About this exercise »
Output every entry verbatim.

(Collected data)
----------------
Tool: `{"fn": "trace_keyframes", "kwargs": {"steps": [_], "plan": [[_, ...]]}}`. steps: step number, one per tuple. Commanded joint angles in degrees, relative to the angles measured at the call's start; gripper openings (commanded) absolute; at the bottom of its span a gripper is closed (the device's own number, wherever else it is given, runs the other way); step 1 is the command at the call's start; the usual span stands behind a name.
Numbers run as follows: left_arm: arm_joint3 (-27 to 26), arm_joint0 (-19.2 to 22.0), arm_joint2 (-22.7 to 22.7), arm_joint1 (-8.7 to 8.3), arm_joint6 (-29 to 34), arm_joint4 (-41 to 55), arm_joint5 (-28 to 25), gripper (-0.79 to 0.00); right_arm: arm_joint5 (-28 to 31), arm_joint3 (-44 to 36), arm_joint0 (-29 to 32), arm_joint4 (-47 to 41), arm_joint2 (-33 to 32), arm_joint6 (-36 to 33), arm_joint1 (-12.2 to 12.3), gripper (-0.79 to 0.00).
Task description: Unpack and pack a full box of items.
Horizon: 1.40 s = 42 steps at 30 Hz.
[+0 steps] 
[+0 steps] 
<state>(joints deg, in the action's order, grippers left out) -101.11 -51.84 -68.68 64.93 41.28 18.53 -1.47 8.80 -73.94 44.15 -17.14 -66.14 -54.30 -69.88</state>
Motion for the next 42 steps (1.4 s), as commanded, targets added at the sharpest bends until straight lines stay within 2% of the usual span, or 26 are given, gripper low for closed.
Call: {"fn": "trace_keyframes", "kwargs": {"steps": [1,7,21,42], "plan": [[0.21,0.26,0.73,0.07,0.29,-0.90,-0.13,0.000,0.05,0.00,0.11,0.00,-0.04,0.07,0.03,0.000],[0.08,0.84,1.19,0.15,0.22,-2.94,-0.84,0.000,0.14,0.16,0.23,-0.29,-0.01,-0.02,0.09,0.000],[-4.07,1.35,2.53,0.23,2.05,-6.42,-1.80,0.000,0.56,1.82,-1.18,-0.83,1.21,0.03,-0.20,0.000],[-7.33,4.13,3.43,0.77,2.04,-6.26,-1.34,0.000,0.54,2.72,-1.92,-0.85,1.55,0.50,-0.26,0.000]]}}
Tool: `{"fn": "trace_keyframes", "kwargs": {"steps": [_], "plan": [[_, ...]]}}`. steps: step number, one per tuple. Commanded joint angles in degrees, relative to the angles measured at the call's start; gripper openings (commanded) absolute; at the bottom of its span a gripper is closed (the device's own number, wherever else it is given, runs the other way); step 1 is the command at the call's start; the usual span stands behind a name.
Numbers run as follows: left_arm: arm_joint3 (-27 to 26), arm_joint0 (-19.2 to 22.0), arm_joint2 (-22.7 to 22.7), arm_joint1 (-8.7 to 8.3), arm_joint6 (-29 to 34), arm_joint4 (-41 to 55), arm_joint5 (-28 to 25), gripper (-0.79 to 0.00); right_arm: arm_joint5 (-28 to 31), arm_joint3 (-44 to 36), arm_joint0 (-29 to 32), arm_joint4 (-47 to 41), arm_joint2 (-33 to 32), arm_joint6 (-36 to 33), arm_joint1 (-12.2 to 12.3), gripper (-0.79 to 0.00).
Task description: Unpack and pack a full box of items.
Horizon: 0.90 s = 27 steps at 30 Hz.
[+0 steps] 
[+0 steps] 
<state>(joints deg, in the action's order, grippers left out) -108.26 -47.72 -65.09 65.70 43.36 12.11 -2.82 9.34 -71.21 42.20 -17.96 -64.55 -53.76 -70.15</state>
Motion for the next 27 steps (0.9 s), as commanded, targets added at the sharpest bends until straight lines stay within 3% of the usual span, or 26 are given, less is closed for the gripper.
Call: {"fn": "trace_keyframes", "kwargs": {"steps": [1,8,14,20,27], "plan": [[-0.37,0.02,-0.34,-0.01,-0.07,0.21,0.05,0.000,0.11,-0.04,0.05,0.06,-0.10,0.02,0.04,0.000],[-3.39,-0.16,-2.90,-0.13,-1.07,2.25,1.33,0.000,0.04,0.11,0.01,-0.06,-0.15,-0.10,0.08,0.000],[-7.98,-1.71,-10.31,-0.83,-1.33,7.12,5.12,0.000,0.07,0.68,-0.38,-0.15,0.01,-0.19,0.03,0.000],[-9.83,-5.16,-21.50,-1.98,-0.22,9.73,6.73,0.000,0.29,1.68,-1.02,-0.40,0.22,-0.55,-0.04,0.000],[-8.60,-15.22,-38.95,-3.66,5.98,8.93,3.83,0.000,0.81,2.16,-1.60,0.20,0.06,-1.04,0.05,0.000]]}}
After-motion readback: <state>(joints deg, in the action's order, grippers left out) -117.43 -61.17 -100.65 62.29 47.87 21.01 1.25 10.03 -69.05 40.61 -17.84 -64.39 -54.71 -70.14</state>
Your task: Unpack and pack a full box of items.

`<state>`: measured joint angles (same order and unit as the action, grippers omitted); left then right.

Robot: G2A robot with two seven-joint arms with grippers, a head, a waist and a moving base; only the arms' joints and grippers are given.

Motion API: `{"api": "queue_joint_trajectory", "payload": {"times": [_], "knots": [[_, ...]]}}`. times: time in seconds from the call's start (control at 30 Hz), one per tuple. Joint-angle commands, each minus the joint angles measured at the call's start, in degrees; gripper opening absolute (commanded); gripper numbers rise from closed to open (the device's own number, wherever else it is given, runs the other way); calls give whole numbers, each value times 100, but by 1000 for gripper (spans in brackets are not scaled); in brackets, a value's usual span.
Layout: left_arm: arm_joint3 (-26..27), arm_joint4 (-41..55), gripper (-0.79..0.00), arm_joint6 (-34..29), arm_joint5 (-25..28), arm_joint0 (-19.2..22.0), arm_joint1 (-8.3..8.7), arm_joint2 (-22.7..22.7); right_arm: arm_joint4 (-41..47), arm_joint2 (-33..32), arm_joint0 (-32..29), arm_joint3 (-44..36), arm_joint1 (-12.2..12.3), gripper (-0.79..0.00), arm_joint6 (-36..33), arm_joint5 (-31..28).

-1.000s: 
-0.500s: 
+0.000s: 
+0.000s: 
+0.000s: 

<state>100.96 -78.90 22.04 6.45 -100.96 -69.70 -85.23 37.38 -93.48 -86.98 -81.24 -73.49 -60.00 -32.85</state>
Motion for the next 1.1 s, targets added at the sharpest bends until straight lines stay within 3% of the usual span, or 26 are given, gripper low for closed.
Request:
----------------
Task result »
Tool: `{"fn": "trace_keyframes", "kwargs": {"steps": [_], "plan": [[_, ...]]}}`. steps: step number, one per tuple. Commanded joint angles in degrees, relative to the angles measured at the call's start; gripper openings (commanded) absolute; at the bottom of its span a gripper is closed (the device's own number, wherever else it is given, runs the other way); step 1 is the command at the call's start; the usual span stands behind a name.
Numbers run as follows: left_arm: arm_joint3 (-27 to 26), arm_joint0 (-19.2 to 22.0), arm_joint2 (-22.7 to 22.7), arm_joint1 (-8.7 to 8.3), arm_joint6 (-29 to 34), arm_joint4 (-41 to 55), arm_joint5 (-28 to 25), gripper (-0.79 to 0.00); right_arm: arm_joint5 (-28 to 31), arm_joint3 (-44 to 36), arm_joint0 (-29 to 32), arm_joint4 (-47 to 41), arm_joint2 (-33 to 32), arm_joint6 (-36 to 33), arm_joint1 (-12.2 to 12.3), gripper (-0.79 to 0.00).
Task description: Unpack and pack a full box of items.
Horizon: 1.40 s = 42 steps at 30 Hz.
[+0 steps] 
[+0 steps] 
<state>(joints deg, in the action's order, grippers left out) -101.11 -51.84 -68.68 64.93 41.28 18.53 -1.47 8.80 -73.94 44.15 -17.14 -66.14 -54.30 -69.88</state>
Motion for the next 42 steps (1.4 s), as commanded, targets added at the sharpest bends until straight lines stay within 2% of the usual span, or 26 are given, gripper low for closed.
Call: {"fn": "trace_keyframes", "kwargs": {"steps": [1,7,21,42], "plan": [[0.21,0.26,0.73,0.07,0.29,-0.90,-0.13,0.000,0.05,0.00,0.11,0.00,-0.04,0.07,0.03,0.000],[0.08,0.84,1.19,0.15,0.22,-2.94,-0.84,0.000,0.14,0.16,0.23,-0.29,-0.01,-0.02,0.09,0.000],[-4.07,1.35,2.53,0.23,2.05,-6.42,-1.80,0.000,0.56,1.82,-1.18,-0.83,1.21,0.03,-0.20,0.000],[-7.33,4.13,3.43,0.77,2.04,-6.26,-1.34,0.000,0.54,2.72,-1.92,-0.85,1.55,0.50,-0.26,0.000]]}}
Tool: `{"fn": "trace_keyframes", "kwargs": {"steps": [_], "plan": [[_, ...]]}}`. steps: step number, one per tuple. Commanded joint angles in degrees, relative to the angles measured at the call's start; gripper openings (commanded) absolute; at the bottom of its span a gripper is closed (the device's own number, wherever else it is given, runs the other way); step 1 is the command at the call's start; the usual span stands behind a name.
Numbers run as follows: left_arm: arm_joint3 (-27 to 26), arm_joint0 (-19.2 to 22.0), arm_joint2 (-22.7 to 22.7), arm_joint1 (-8.7 to 8.3), arm_joint6 (-29 to 34), arm_joint4 (-41 to 55), arm_joint5 (-28 to 25), gripper (-0.79 to 0.00); right_arm: arm_joint5 (-28 to 31), arm_joint3 (-44 to 36), arm_joint0 (-29 to 32), arm_joint4 (-47 to 41), arm_joint2 (-33 to 32), arm_joint6 (-36 to 33), arm_joint1 (-12.2 to 12.3), gripper (-0.79 to 0.00).
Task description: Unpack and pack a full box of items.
Horizon: 0.90 s = 27 steps at 30 Hz.
[+0 steps] 
[+0 steps] 
<state>(joints deg, in the action's order, grippers left out) -108.26 -47.72 -65.09 65.70 43.36 12.11 -2.82 9.34 -71.21 42.20 -17.96 -64.55 -53.76 -70.15</state>
Motion for the next 27 steps (0.9 s), as commanded, targets added at the sharpest bends until straight lines stay within 3% of the usual span, or 26 are given, less is closed for the gripper.
Call: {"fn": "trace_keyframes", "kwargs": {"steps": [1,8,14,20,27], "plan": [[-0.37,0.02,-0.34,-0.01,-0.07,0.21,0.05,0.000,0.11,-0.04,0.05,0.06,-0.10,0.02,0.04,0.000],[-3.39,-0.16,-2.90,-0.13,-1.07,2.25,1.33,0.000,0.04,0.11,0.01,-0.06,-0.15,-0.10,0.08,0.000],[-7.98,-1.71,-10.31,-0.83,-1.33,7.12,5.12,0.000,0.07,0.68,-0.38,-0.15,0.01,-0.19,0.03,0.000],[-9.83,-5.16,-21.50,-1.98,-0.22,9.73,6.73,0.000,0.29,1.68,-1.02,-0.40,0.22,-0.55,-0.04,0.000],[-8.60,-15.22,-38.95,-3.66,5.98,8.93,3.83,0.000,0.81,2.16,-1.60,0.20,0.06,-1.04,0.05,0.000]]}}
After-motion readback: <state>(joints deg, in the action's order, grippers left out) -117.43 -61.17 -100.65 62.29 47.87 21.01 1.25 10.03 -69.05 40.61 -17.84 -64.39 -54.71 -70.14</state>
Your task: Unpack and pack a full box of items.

`<state>`: measured joint angles (same order and unit as the action, grippers omitted); left then right.

Robot: G2A robot with two seven-joint arms with grippers, a head, a waist and a moving base; only the arms' joints and grippers are given.

Motion API: `{"api": "queue_joint_trajectory", "payload": {"times": [_], "knots": [[_, ...]]}}`. times: time in seconds from the call's start (control at 30 Hz), one per tuple. Joint-angle commands, each minus the joint angles measured at the call's start, in degrees; gripper opening absolute (commanded); gripper numbers rise from closed to open (the device's own number, wherever else it is given, runs the other way); calls give whole numbers, each value times 100, but by 1000 for gripper (spans in brackets are not scaled); in brackets, a value's usual span.
Layout: left_arm: arm_joint3 (-26..27), arm_joint4 (-41..55), gripper (-0.79..0.00), arm_joint6 (-34..29), arm_joint5 (-25..28), arm_joint0 (-19.2..22.0), arm_joint1 (-8.3..8.7), arm_joint2 (-22.7..22.7); right_arm: arm_joint4 (-41..47), arm_joint2 (-33..32), arm_joint0 (-32..29), arm_joint3 (-44..36), arm_joint1 (-12.2..12.3), gripper (-0.79..0.00), arm_joint6 (-36..33), arm_joint5 (-31..28).

-1.000s: 
-0.500s: 
+0.000s: 
+0.000s: 
+0.000s: 

<state>100.96 -78.90 22.04 6.45 -100.96 -69.70 -85.23 37.38 -93.48 -86.98 -81.24 -73.49 -60.00 -32.85</state>
Motion for the next 1.1 s, targets added at the sharpest bends until straight lines stay within 3% of the usual span, or 26 are given, gripper low for closed.
Request:

Nothing further is needed for this exercise.